Thursday, November 29, 2018

Mystifier, Fourth Quarter 1995

Continuing my issue by issue look back at the Mystifier, the newsletter of the Houdini Historical Center that ran from 1991-2003.

The Fourth Quarter 1995 Mystifier is made up largely of an article by curator Benjamin Filene about Houdini's 1926 Congressional testimony in support of a Bill outlawing Fortune Telling in the District of Columbia. The article includes excerpts and focuses on how the Congressmen continually questioned Houdini about his own "powers".

The issue of Houdini's supernatural abilities repeatedly derailed his efforts to expose spiritualistic frauds before the committee.
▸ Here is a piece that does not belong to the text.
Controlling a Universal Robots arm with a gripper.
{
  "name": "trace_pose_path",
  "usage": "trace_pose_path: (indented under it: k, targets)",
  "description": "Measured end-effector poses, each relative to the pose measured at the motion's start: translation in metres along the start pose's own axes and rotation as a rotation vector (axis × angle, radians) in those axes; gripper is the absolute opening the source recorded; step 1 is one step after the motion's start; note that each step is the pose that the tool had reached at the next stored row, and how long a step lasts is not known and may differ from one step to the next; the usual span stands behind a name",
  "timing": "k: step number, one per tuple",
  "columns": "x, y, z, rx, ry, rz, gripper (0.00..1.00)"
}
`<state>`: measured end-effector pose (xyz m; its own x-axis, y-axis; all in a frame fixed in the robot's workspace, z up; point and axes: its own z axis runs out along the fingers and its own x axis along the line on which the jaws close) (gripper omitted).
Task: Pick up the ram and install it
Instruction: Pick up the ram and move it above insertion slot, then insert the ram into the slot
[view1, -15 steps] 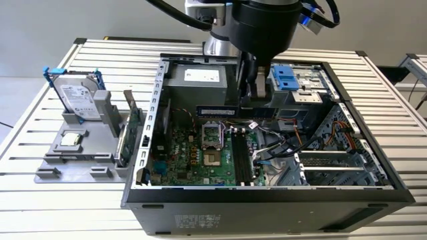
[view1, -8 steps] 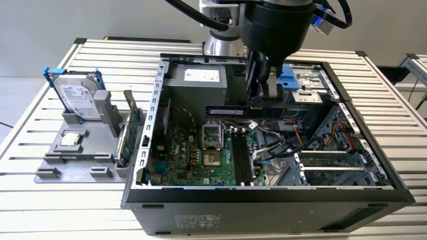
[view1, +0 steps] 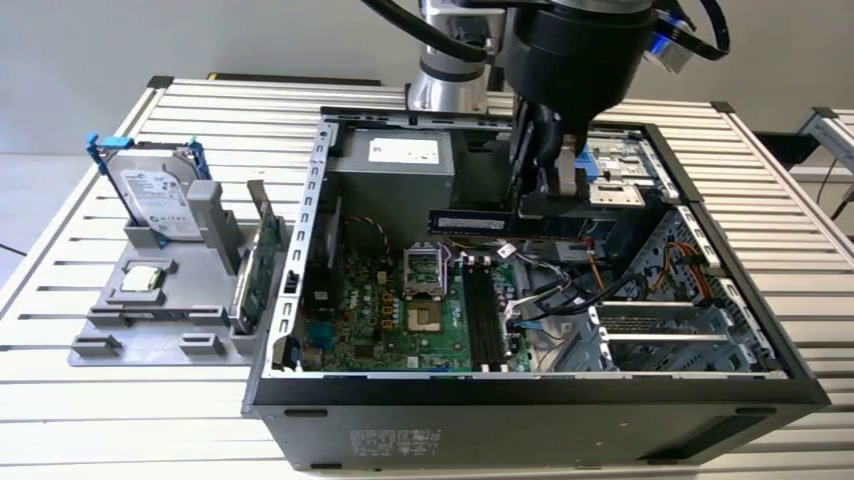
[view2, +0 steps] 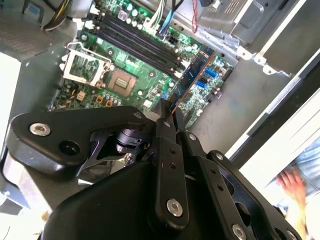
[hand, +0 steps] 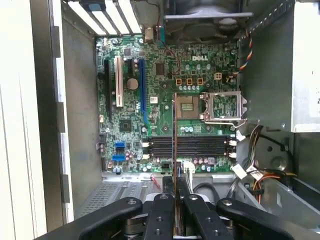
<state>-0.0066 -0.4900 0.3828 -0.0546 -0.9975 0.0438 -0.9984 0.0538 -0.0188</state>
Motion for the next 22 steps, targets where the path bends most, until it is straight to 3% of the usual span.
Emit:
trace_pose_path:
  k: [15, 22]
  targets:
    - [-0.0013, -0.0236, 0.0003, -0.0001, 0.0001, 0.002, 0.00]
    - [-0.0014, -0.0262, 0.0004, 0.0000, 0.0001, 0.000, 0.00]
Repeatedly he tried to demystify spiritualistic effects by showing that he himself could duplicate the illusions. The congressmen instead interpreted these demonstrations as evidence that, for better or worse, Houdini and the spiritualists were in the same camp after all.

So it appears Congress was just as ignorant and ineffectual then as they are today! There is one short quote from Houdini that I've not seen reprinted before which I really like:

"I am very happily married, 52 years of age, well to do, and very proud."

The newsletter continues with a profile of the HHC's new director Steven M. Wilson. The museum shop announces the restocking of Kathy Cogger Salm's six book series for grade schoolers, Harry Houdini, An Appleton Original. They also note that copies of the new Houdini fiction Nevermore by William Hjortsberg are available, but "will only be sold to adults over 18 due to graphic violence and explicit sexual content." Some familiar names in the listing of news members are Don Bell and Roger Dreyer.

In his "Backstage" column, Sid Radner talks about Houdini in the news, including a syndicated story about how the management of Machpelah cemetery closed Houdini's grave to the annual wand breaking ceremony that year. The cemetery complained that the ceremony attracted too much news and vandalism. Instead, the ceremony was held on November 16, the Jewish calendar date of Houdini's death.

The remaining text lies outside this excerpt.